Methanotrophic bacteria have attracted great attention among scientists for their potential to remove methane from the environment and transform it into usable fuel. However, how, precisely, these bacteria carry out such a complex reaction in a natural way remains a mystery.

Currently, an interdisciplinary team of researchers at Northwestern University has discovered that the enzyme causing the conversion of methane to methanol catalyzes this reaction at a location where just one copper ion is present.

This discovery can possibly lead to the preparation of new synthetic catalysts that can convert methane—a strong greenhouse gas—to readily usable methanol using the same simple mechanism.

The identity and structure of the metal ions responsible for catalysis have remained elusive for decades. Our study provides a major leap forward in understanding how bacteria perform methane-to-methanol conversion.

Amy C. Rosenzweig, Study Co-Senior Author, Northwestern University

By identifying the type of copper center involved, we have laid the foundation for determining how nature carries out one of its most challenging reactions.
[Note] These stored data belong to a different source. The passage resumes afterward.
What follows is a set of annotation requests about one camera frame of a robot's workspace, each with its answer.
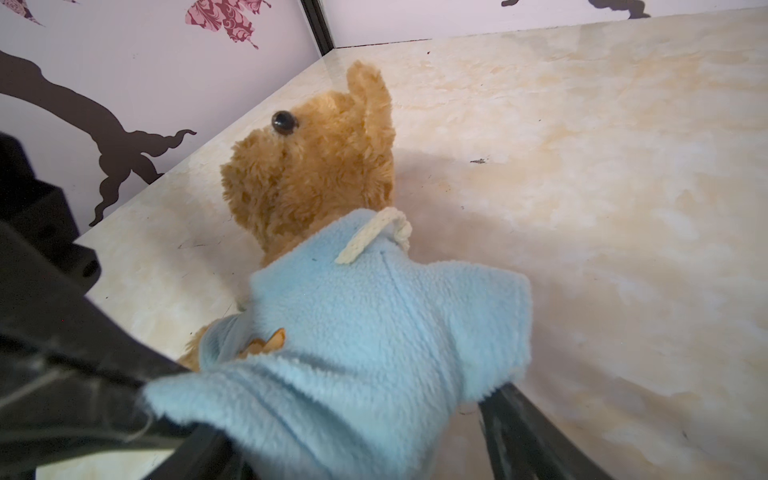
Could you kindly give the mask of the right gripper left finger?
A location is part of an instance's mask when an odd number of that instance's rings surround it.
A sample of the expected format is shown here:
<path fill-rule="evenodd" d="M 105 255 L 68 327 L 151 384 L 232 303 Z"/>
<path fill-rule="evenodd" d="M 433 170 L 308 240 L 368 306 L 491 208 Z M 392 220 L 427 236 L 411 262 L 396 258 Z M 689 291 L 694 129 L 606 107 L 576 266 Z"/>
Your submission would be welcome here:
<path fill-rule="evenodd" d="M 252 469 L 226 435 L 198 426 L 145 480 L 247 480 Z"/>

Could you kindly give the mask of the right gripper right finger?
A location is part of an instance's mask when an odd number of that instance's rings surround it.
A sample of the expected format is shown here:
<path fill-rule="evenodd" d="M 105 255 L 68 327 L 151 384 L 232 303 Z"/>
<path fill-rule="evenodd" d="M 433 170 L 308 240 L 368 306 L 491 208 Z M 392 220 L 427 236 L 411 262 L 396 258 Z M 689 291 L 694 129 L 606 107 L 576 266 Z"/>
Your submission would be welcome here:
<path fill-rule="evenodd" d="M 513 384 L 479 403 L 495 480 L 611 480 Z"/>

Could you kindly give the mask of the light blue fleece hoodie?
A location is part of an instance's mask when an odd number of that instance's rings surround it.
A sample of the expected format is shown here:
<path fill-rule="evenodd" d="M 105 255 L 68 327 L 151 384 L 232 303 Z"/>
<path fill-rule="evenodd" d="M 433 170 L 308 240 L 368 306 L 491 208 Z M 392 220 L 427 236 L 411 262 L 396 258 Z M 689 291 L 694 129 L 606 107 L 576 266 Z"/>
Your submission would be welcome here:
<path fill-rule="evenodd" d="M 429 478 L 457 408 L 524 376 L 532 299 L 519 273 L 411 260 L 409 235 L 393 208 L 324 227 L 144 401 L 223 431 L 263 479 Z"/>

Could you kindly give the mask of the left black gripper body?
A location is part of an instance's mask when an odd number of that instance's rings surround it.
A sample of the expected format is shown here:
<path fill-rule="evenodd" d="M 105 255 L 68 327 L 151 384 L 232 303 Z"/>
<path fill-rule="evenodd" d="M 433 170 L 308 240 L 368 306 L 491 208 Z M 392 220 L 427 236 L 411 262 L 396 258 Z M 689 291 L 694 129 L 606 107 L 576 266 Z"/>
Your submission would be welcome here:
<path fill-rule="evenodd" d="M 38 179 L 21 143 L 1 135 L 1 220 L 83 292 L 98 281 L 96 252 L 76 243 L 79 230 L 64 191 Z"/>

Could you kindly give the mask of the brown plush teddy bear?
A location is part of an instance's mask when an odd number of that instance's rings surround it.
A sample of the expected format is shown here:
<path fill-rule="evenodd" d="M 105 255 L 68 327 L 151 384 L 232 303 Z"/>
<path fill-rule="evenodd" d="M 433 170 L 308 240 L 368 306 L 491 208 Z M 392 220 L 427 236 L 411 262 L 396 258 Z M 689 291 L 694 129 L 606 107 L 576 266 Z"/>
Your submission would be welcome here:
<path fill-rule="evenodd" d="M 345 91 L 273 114 L 221 168 L 233 220 L 262 250 L 251 299 L 237 314 L 196 332 L 180 358 L 192 371 L 258 353 L 328 353 L 372 313 L 334 258 L 356 229 L 394 200 L 392 99 L 381 72 L 355 62 Z"/>

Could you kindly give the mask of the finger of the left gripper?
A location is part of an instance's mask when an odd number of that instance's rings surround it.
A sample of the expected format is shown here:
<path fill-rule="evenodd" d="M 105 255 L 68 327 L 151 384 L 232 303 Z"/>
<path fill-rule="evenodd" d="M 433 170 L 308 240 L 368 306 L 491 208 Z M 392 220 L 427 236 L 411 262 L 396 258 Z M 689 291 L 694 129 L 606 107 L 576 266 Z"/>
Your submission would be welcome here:
<path fill-rule="evenodd" d="M 149 381 L 183 367 L 133 339 L 9 225 L 1 226 L 1 471 L 110 450 L 175 448 Z"/>
Brian M. Hoffman, Study Co-senior Author, Northwestern University

The study has been published in Science. Rosenzweig is the Weinberg Family Distinguished Professor of Life Sciences, and Hoffman is the Charles E. and Emma H. Morrison Professor of Chemistry at Weinberg College of Arts and Sciences, Northwestern University.
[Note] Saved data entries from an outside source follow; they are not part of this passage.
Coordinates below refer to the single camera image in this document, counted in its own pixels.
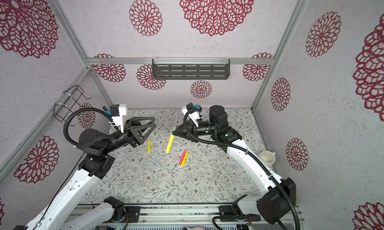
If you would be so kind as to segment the pink highlighter pen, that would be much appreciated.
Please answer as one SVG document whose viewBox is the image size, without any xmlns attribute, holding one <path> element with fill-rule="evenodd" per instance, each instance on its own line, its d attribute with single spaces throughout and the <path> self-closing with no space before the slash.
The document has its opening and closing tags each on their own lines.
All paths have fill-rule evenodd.
<svg viewBox="0 0 384 230">
<path fill-rule="evenodd" d="M 183 154 L 182 154 L 182 156 L 181 156 L 181 159 L 180 159 L 180 161 L 179 161 L 179 166 L 182 165 L 182 163 L 183 163 L 183 161 L 184 161 L 184 159 L 185 159 L 185 155 L 186 155 L 186 153 L 187 153 L 187 149 L 184 150 L 184 152 L 183 152 Z"/>
</svg>

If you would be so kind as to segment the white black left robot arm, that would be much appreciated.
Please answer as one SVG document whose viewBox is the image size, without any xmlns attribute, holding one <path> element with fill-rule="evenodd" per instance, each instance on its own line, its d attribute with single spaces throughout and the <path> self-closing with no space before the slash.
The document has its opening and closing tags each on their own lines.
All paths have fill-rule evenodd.
<svg viewBox="0 0 384 230">
<path fill-rule="evenodd" d="M 87 155 L 72 178 L 49 205 L 25 226 L 16 230 L 92 230 L 96 226 L 126 219 L 123 202 L 109 197 L 96 208 L 69 221 L 68 217 L 80 200 L 99 183 L 112 167 L 115 159 L 109 153 L 123 146 L 133 148 L 143 144 L 155 129 L 155 117 L 133 117 L 126 120 L 126 130 L 104 134 L 94 129 L 83 131 L 75 146 Z"/>
</svg>

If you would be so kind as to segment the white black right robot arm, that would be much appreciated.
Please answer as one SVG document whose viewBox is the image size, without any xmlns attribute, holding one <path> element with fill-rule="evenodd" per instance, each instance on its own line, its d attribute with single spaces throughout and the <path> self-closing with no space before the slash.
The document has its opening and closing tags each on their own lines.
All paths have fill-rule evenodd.
<svg viewBox="0 0 384 230">
<path fill-rule="evenodd" d="M 256 183 L 261 198 L 242 196 L 231 206 L 229 213 L 222 213 L 213 218 L 220 220 L 254 220 L 262 217 L 267 223 L 278 224 L 283 230 L 286 226 L 281 218 L 292 213 L 294 225 L 301 229 L 296 210 L 296 184 L 290 179 L 283 179 L 248 147 L 243 137 L 228 122 L 225 108 L 211 106 L 209 120 L 202 118 L 202 107 L 189 103 L 182 108 L 183 123 L 173 131 L 173 135 L 206 145 L 216 145 L 233 158 Z"/>
</svg>
The oxidation of methane to methanol can lead methanotrophic bacteria (or “methanotrophs”) to pack a one-two punch. That is, they can remove harmful greenhouse gas from the environment and can produce a readily usable and sustainable fuel for electricity, vehicles, and so on.

Present industrial processes for the catalysis of the conversion reaction of methane to methanol need huge pressure and high temperatures (reaching >1300°C). But methanotrophs carry out this reaction at ambient temperature and “for free.”

According to Matthew O. Ross, a graduate student co-advised by Rosenzweig and Hoffman and the study’s first author, “While copper sites are known to catalyze methane-to-methanol conversion in human-made materials, methane-to-methanol catalysis at a monocopper site under ambient conditions is unprecedented. If we can develop a complete understanding of how they perform this conversion at such mild conditions, we can optimize our own catalysts.”

The study titled “Particulate methane monooxygenase contains only mononuclear copper centers” received funding from the National Institutes of Health (award numbers GM118035, GM111097, and 5T32GM008382) and the National Science Foundation (award number 1534743).